Never forget, no matter how great we be
come we will always be small. Yet despite being infinitesimal, we can always find our purpose. I am immensely impressed with your contributions to the fields of astrophysics and cosmology.
Yours truly,
Carl Sagan
Bernard repeated, “The history of our species lived there—on a mote of dust suspended in a sunbeam.” Then, with a pen in hand and a smile on his face, he added two words:
Until now.
After a gentle knock, a service woman poked her head in. “It’s time, sir.”

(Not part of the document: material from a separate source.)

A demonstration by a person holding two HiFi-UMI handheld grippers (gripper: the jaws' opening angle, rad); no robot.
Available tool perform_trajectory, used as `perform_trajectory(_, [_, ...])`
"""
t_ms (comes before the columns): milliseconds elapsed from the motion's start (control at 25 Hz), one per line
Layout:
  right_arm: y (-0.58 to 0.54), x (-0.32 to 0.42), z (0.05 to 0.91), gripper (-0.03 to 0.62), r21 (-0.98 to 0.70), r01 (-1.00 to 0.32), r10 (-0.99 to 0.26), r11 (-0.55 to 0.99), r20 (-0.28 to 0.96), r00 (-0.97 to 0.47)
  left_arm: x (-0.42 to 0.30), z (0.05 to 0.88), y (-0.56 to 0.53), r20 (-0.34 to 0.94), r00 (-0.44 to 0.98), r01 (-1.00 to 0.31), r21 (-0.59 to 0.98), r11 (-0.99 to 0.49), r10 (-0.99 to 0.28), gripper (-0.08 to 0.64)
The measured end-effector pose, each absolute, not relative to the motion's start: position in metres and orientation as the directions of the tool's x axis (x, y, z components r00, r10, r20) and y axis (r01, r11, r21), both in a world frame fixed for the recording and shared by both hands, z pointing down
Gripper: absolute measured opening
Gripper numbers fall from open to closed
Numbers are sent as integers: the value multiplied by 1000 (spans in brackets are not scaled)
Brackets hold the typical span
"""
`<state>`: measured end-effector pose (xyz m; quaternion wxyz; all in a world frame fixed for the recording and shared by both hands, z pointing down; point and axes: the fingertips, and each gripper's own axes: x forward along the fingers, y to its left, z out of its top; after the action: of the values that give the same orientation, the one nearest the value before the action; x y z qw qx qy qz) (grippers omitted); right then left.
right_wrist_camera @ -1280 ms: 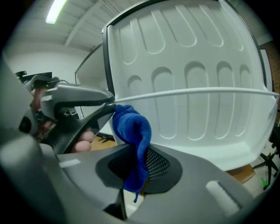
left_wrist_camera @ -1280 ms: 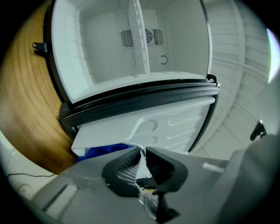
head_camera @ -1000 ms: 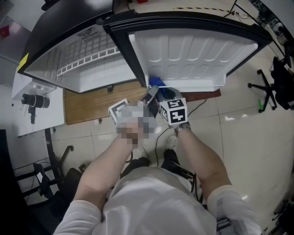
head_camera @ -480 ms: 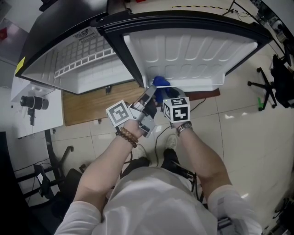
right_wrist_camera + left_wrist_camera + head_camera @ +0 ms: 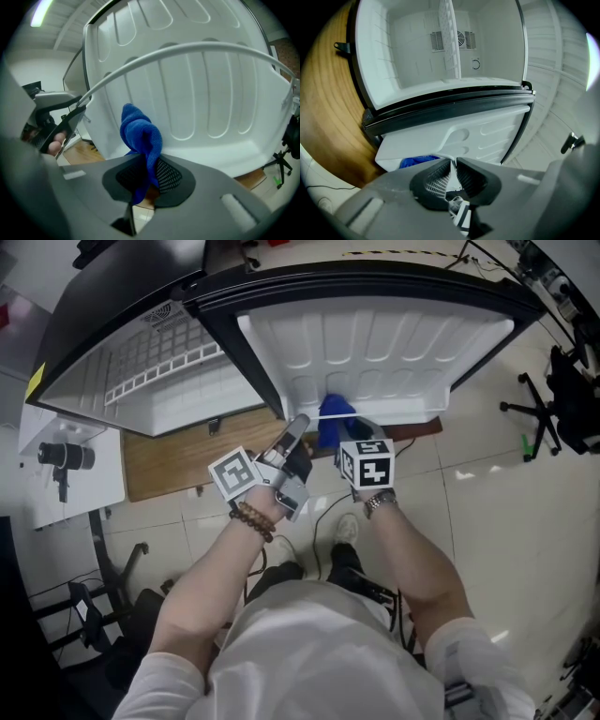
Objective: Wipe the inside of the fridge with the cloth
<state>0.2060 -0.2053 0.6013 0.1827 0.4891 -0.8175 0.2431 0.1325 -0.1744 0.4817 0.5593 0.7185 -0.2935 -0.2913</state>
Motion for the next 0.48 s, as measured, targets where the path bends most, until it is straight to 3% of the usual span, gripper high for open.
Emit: perform_trajectory(480, [-210,265,601,57,-212,-930,-750,301,550,-368,132,485,-171,-80,654,-105,975,-195,-752,34])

Bernard gently placed the letter in an empty box, piled the remaining papers atop and then closed the lid. He cracked his knuckles, stood, stretched, and turned off the light.
He considered the strength of his legacy. Henry Hubert, his father, was the most revered MIT professor to ever walk those halls; his great grandfather, Edwin, author of the seminal Fantastical Stories of Stardust & Rock was a thought leader in cosmology and friend to Carl Sagan. That lineage led him here, to this mission, all the work done — and yet to come.